ACTIVITY:
Write the listing out again exactly as it stands, with no images.
──────────
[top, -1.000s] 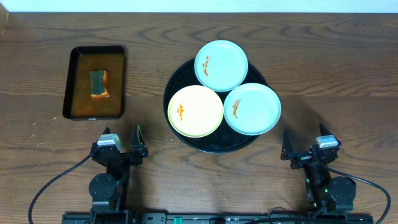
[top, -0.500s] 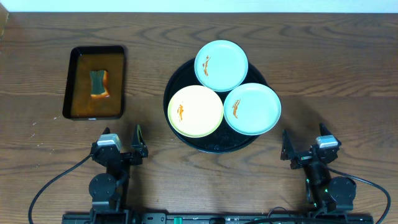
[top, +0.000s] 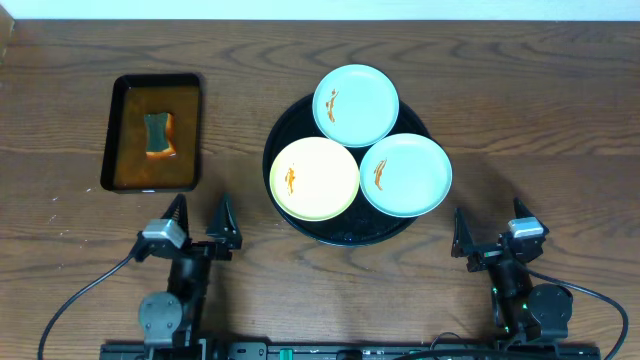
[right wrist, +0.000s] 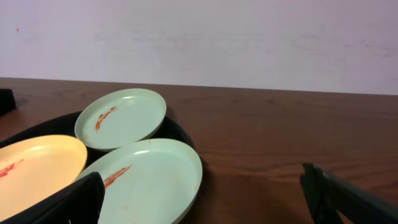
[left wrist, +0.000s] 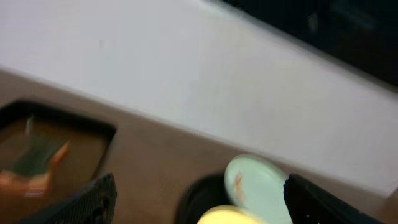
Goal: Clean dirty plates on tray and stack at the side
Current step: 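Reach the left gripper down into the water tray toward the sponge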
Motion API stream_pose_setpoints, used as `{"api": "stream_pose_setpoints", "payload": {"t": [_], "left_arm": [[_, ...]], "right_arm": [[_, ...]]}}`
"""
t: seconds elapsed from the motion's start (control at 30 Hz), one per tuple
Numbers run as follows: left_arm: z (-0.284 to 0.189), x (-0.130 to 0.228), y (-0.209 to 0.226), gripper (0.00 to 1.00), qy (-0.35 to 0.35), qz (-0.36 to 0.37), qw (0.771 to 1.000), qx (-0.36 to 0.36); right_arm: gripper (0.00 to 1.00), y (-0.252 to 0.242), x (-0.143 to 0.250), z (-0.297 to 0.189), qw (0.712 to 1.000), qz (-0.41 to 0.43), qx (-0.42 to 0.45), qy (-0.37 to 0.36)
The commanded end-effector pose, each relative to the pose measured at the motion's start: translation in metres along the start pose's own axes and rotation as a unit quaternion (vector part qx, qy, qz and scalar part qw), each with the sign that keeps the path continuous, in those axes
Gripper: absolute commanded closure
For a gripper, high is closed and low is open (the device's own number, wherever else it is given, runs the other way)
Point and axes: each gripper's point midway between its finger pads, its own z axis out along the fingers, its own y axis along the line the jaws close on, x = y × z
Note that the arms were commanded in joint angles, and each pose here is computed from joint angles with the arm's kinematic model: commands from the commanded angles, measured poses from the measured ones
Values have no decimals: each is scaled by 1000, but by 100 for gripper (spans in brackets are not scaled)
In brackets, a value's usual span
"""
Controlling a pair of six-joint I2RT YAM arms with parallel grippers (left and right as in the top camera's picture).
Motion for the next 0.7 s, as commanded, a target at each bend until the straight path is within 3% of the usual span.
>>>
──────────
SOLUTION TO THE PROBLEM:
[top, -1.000s] 
[top, -0.500s] 
[top, +0.000s] 
[right wrist, +0.000s] 
[left wrist, +0.000s] 
Goal: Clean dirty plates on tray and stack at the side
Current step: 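Reach the left gripper down into the water tray toward the sponge
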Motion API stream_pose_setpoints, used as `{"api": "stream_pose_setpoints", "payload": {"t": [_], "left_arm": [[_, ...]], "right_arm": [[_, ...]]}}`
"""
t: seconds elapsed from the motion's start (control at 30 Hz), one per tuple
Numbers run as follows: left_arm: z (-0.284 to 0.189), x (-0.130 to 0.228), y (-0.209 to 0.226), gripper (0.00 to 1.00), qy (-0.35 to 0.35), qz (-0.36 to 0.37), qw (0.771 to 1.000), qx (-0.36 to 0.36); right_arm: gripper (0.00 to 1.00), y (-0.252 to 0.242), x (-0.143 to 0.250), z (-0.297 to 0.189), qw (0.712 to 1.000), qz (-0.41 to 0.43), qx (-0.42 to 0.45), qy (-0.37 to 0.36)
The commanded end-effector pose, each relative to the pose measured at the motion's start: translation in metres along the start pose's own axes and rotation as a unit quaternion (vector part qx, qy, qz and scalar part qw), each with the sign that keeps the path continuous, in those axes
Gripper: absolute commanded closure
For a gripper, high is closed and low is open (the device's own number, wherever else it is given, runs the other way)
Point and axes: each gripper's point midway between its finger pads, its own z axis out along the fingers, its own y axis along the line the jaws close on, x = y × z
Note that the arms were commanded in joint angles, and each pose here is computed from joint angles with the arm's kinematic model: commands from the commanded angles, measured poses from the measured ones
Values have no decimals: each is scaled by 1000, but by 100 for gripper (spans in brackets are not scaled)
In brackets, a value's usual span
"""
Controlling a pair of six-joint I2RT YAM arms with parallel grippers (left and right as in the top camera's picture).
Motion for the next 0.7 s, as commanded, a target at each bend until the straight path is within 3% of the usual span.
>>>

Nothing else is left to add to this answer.